Entries taken from a collection:
——

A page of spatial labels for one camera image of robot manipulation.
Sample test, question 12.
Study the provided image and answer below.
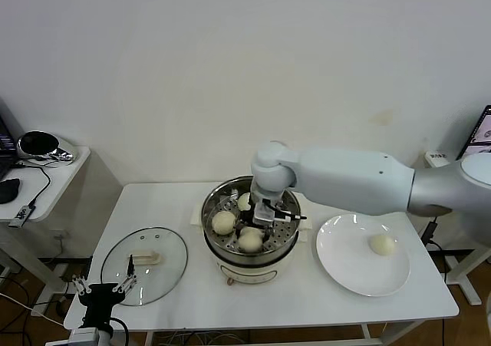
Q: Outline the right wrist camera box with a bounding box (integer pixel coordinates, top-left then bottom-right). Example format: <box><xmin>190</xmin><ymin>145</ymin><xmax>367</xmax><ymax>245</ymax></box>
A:
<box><xmin>252</xmin><ymin>203</ymin><xmax>278</xmax><ymax>225</ymax></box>

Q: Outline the cream electric pot base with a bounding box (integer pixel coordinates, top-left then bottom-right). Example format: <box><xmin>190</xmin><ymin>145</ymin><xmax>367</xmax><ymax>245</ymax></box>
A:
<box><xmin>203</xmin><ymin>225</ymin><xmax>310</xmax><ymax>288</ymax></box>

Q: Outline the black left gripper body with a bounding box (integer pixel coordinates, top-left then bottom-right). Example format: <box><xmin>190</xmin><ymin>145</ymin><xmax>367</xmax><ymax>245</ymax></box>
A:
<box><xmin>77</xmin><ymin>282</ymin><xmax>124</xmax><ymax>327</ymax></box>

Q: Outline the shiny chrome helmet-shaped device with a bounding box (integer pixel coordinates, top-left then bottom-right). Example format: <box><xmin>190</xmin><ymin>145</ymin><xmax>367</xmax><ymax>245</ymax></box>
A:
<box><xmin>18</xmin><ymin>130</ymin><xmax>80</xmax><ymax>166</ymax></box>

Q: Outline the black computer mouse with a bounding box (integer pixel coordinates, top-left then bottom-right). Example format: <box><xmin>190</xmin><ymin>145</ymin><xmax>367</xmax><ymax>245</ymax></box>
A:
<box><xmin>0</xmin><ymin>177</ymin><xmax>22</xmax><ymax>204</ymax></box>

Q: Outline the round white plate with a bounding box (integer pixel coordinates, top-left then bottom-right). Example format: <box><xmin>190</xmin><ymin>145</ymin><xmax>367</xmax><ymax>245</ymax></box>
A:
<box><xmin>316</xmin><ymin>213</ymin><xmax>411</xmax><ymax>298</ymax></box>

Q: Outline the round glass pot lid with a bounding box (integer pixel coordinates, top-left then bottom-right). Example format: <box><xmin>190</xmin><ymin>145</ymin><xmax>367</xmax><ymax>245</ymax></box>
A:
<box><xmin>101</xmin><ymin>226</ymin><xmax>189</xmax><ymax>308</ymax></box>

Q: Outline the thin black cable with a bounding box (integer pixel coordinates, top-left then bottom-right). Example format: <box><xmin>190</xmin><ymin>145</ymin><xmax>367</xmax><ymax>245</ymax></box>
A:
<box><xmin>14</xmin><ymin>160</ymin><xmax>53</xmax><ymax>209</ymax></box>

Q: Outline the white labelled box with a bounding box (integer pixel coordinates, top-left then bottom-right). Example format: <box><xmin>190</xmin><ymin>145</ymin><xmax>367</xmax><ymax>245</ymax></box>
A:
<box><xmin>423</xmin><ymin>150</ymin><xmax>451</xmax><ymax>169</ymax></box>

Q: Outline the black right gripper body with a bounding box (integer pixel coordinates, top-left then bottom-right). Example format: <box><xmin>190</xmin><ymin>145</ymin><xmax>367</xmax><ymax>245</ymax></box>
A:
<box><xmin>236</xmin><ymin>196</ymin><xmax>278</xmax><ymax>235</ymax></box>

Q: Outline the steel steamer basket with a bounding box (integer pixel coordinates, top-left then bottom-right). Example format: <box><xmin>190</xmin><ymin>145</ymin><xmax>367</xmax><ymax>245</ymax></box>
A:
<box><xmin>190</xmin><ymin>176</ymin><xmax>314</xmax><ymax>259</ymax></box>

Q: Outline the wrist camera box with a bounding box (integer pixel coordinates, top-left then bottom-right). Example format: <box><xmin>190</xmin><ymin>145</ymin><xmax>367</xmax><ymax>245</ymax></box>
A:
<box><xmin>252</xmin><ymin>203</ymin><xmax>278</xmax><ymax>225</ymax></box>
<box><xmin>68</xmin><ymin>327</ymin><xmax>101</xmax><ymax>346</ymax></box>

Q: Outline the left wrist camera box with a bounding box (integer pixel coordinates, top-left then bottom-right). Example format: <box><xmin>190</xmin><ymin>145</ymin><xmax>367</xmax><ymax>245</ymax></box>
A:
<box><xmin>68</xmin><ymin>327</ymin><xmax>101</xmax><ymax>346</ymax></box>

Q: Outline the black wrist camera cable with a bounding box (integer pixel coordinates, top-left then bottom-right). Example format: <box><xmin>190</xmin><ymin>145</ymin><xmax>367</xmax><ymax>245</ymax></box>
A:
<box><xmin>268</xmin><ymin>203</ymin><xmax>308</xmax><ymax>222</ymax></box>

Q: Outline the black power adapter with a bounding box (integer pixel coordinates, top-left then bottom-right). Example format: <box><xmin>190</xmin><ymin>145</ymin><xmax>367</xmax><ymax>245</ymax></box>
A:
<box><xmin>421</xmin><ymin>217</ymin><xmax>439</xmax><ymax>244</ymax></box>

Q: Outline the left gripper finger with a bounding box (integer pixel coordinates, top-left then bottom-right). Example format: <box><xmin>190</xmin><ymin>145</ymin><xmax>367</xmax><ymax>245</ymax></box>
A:
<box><xmin>71</xmin><ymin>275</ymin><xmax>91</xmax><ymax>295</ymax></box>
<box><xmin>112</xmin><ymin>254</ymin><xmax>138</xmax><ymax>295</ymax></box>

——

**What the task asks**.
An exact reproduction of the data is required, with pictures excluded.

**Solution for this exercise**.
A page of spatial labels for one camera image of robot manipulation.
Sample test, question 12.
Study the provided image and answer below.
Q: Outline the right wrist camera box with a bounding box (integer pixel coordinates, top-left then bottom-right). Example format: <box><xmin>190</xmin><ymin>145</ymin><xmax>367</xmax><ymax>245</ymax></box>
A:
<box><xmin>252</xmin><ymin>203</ymin><xmax>278</xmax><ymax>225</ymax></box>

Q: Outline the cream electric pot base with a bounding box (integer pixel coordinates, top-left then bottom-right). Example format: <box><xmin>190</xmin><ymin>145</ymin><xmax>367</xmax><ymax>245</ymax></box>
A:
<box><xmin>203</xmin><ymin>225</ymin><xmax>310</xmax><ymax>288</ymax></box>

Q: Outline the black left gripper body with a bounding box (integer pixel coordinates, top-left then bottom-right). Example format: <box><xmin>190</xmin><ymin>145</ymin><xmax>367</xmax><ymax>245</ymax></box>
A:
<box><xmin>77</xmin><ymin>282</ymin><xmax>124</xmax><ymax>327</ymax></box>

Q: Outline the shiny chrome helmet-shaped device with a bounding box (integer pixel coordinates, top-left then bottom-right). Example format: <box><xmin>190</xmin><ymin>145</ymin><xmax>367</xmax><ymax>245</ymax></box>
A:
<box><xmin>18</xmin><ymin>130</ymin><xmax>80</xmax><ymax>166</ymax></box>

Q: Outline the black computer mouse with a bounding box (integer pixel coordinates, top-left then bottom-right). Example format: <box><xmin>190</xmin><ymin>145</ymin><xmax>367</xmax><ymax>245</ymax></box>
A:
<box><xmin>0</xmin><ymin>177</ymin><xmax>22</xmax><ymax>204</ymax></box>

Q: Outline the round white plate with a bounding box (integer pixel coordinates, top-left then bottom-right). Example format: <box><xmin>190</xmin><ymin>145</ymin><xmax>367</xmax><ymax>245</ymax></box>
A:
<box><xmin>316</xmin><ymin>213</ymin><xmax>411</xmax><ymax>298</ymax></box>

Q: Outline the round glass pot lid with a bounding box (integer pixel coordinates, top-left then bottom-right). Example format: <box><xmin>190</xmin><ymin>145</ymin><xmax>367</xmax><ymax>245</ymax></box>
A:
<box><xmin>101</xmin><ymin>226</ymin><xmax>189</xmax><ymax>308</ymax></box>

Q: Outline the thin black cable with a bounding box (integer pixel coordinates, top-left then bottom-right). Example format: <box><xmin>190</xmin><ymin>145</ymin><xmax>367</xmax><ymax>245</ymax></box>
A:
<box><xmin>14</xmin><ymin>160</ymin><xmax>53</xmax><ymax>209</ymax></box>

Q: Outline the white labelled box with a bounding box (integer pixel coordinates, top-left then bottom-right). Example format: <box><xmin>190</xmin><ymin>145</ymin><xmax>367</xmax><ymax>245</ymax></box>
A:
<box><xmin>423</xmin><ymin>150</ymin><xmax>451</xmax><ymax>169</ymax></box>

Q: Outline the black right gripper body with a bounding box (integer pixel coordinates, top-left then bottom-right). Example format: <box><xmin>190</xmin><ymin>145</ymin><xmax>367</xmax><ymax>245</ymax></box>
A:
<box><xmin>236</xmin><ymin>196</ymin><xmax>278</xmax><ymax>235</ymax></box>

Q: Outline the steel steamer basket with a bounding box (integer pixel coordinates, top-left then bottom-right). Example format: <box><xmin>190</xmin><ymin>145</ymin><xmax>367</xmax><ymax>245</ymax></box>
A:
<box><xmin>190</xmin><ymin>176</ymin><xmax>314</xmax><ymax>259</ymax></box>

Q: Outline the wrist camera box with a bounding box (integer pixel coordinates, top-left then bottom-right). Example format: <box><xmin>190</xmin><ymin>145</ymin><xmax>367</xmax><ymax>245</ymax></box>
A:
<box><xmin>252</xmin><ymin>203</ymin><xmax>278</xmax><ymax>225</ymax></box>
<box><xmin>68</xmin><ymin>327</ymin><xmax>101</xmax><ymax>346</ymax></box>

Q: Outline the left wrist camera box with a bounding box (integer pixel coordinates, top-left then bottom-right). Example format: <box><xmin>190</xmin><ymin>145</ymin><xmax>367</xmax><ymax>245</ymax></box>
A:
<box><xmin>68</xmin><ymin>327</ymin><xmax>101</xmax><ymax>346</ymax></box>

Q: Outline the black wrist camera cable with a bounding box (integer pixel coordinates, top-left then bottom-right). Example format: <box><xmin>190</xmin><ymin>145</ymin><xmax>367</xmax><ymax>245</ymax></box>
A:
<box><xmin>268</xmin><ymin>203</ymin><xmax>308</xmax><ymax>222</ymax></box>

Q: Outline the black power adapter with a bounding box (integer pixel coordinates, top-left then bottom-right). Example format: <box><xmin>190</xmin><ymin>145</ymin><xmax>367</xmax><ymax>245</ymax></box>
A:
<box><xmin>421</xmin><ymin>217</ymin><xmax>439</xmax><ymax>244</ymax></box>

Q: Outline the left gripper finger with a bounding box (integer pixel coordinates, top-left then bottom-right). Example format: <box><xmin>190</xmin><ymin>145</ymin><xmax>367</xmax><ymax>245</ymax></box>
A:
<box><xmin>71</xmin><ymin>275</ymin><xmax>91</xmax><ymax>295</ymax></box>
<box><xmin>112</xmin><ymin>254</ymin><xmax>138</xmax><ymax>295</ymax></box>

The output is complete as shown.